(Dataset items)
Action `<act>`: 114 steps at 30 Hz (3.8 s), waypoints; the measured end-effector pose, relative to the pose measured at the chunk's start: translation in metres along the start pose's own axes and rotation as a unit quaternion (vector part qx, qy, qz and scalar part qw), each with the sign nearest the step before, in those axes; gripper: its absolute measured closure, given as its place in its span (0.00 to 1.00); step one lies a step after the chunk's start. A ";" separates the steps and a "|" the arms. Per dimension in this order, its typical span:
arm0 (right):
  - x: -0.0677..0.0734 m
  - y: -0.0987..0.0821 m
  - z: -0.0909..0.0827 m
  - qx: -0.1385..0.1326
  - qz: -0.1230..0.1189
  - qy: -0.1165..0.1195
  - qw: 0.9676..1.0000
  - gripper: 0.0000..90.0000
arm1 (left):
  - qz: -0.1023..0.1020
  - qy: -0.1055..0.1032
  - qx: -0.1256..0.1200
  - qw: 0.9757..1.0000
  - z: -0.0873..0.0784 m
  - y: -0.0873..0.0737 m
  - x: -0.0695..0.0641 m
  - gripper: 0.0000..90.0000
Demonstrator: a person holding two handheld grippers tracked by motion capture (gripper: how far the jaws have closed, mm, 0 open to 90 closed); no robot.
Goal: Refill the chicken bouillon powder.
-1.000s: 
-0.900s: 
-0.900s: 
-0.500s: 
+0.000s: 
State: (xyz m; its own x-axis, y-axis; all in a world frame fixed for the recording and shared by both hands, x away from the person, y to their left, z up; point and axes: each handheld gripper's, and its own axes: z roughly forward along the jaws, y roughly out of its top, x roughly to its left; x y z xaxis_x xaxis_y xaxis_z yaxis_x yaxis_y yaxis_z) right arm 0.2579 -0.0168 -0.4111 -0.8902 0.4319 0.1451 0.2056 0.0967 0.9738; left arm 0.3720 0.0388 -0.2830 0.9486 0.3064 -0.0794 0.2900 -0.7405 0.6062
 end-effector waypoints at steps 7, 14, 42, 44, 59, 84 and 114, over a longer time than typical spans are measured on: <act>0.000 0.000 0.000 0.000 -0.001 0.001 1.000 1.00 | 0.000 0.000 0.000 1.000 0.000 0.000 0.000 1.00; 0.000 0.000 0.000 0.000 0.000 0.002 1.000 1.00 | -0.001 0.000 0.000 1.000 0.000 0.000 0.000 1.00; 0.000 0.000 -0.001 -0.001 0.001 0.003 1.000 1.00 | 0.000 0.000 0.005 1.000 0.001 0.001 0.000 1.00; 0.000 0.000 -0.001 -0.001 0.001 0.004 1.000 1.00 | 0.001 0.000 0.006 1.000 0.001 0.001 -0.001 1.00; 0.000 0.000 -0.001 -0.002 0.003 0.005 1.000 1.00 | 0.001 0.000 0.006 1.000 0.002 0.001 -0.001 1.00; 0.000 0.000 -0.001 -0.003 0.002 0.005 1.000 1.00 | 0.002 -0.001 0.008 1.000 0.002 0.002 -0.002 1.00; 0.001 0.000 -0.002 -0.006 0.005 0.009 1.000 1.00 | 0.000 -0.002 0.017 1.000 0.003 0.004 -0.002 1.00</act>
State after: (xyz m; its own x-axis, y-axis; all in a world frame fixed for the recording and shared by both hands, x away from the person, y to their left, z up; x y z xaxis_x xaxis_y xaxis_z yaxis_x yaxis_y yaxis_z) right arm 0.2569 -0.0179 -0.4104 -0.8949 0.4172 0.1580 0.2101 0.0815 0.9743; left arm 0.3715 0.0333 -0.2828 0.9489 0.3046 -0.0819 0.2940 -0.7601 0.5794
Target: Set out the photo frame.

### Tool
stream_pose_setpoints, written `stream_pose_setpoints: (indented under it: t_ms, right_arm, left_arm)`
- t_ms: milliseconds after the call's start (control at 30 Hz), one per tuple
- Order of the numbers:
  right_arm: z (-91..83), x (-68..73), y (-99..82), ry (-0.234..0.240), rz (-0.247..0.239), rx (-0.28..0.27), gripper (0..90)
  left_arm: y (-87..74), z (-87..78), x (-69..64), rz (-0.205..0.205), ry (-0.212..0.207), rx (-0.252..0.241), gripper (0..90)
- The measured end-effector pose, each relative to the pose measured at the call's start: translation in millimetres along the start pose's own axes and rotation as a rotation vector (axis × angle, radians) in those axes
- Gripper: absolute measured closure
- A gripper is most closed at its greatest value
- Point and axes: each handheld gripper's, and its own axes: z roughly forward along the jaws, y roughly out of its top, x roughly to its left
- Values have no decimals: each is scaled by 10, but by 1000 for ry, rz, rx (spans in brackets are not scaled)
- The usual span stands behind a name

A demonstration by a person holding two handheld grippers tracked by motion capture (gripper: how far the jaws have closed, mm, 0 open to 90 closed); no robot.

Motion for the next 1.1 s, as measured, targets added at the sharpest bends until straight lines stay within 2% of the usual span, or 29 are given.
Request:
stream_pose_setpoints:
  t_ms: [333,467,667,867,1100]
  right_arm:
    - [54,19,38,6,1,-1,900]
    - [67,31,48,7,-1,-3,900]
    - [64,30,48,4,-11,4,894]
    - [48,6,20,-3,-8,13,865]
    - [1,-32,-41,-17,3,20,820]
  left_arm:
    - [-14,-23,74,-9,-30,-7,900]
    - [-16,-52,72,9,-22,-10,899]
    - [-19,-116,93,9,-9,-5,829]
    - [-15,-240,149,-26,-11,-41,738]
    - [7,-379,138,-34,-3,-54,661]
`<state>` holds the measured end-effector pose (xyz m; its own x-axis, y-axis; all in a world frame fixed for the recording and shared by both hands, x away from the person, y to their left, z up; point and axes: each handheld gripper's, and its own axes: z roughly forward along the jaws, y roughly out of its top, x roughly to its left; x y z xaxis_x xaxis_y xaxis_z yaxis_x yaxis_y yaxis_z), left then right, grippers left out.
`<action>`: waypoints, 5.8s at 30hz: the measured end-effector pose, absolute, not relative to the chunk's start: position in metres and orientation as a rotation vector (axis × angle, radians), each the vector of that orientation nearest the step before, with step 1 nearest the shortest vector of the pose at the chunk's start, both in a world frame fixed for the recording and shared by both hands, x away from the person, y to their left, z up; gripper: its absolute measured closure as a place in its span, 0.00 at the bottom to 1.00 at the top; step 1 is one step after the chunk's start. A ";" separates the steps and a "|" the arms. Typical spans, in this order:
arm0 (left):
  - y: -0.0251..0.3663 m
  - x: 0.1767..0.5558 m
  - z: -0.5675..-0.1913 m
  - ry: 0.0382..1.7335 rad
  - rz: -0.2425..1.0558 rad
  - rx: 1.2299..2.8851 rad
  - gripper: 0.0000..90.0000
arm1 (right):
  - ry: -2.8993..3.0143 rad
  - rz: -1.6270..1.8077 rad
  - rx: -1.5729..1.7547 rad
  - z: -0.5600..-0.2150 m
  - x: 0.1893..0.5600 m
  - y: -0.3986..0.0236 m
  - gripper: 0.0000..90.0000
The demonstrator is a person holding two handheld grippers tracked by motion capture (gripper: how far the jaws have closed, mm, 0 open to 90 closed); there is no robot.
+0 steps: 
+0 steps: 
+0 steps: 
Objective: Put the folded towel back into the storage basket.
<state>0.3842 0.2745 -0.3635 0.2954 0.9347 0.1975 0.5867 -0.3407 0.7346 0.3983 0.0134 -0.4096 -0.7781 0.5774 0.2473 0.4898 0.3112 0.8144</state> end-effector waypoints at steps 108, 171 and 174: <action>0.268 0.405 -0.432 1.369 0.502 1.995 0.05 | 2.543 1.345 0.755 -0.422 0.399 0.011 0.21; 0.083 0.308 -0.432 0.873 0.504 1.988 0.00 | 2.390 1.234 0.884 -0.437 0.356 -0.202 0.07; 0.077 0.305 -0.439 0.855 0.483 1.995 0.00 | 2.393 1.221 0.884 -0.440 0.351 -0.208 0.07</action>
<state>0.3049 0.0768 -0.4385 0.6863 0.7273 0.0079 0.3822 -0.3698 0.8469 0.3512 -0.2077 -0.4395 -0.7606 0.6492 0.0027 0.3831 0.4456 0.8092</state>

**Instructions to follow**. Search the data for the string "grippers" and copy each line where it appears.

**Answer below**.
Demonstrator: a person holding two handheld grippers tracked by motion capture (gripper: how far the jaws have closed, mm, 0 open to 90 closed); no robot.
A demonstration by a person holding two handheld grippers tracked by motion capture (gripper: how far the jaws have closed, mm, 0 open to 90 closed); no robot.
`<state>` holds the measured end-effector pose (xyz m; its own x-axis, y-axis; all in a world frame fixed for the recording and shared by both hands, x away from the person, y to their left, z up; point and axes: each handheld gripper's, and its own axes: z roughly forward along the jaws, y roughly out of its top, x roughly to its left; x y z xaxis_x xaxis_y xaxis_z yaxis_x yaxis_y yaxis_z), left then right, grippers left out.
The demonstrator is a person holding two handheld grippers tracked by motion capture (gripper: how far the jaws have closed, mm, 0 open to 90 closed); there is no robot.

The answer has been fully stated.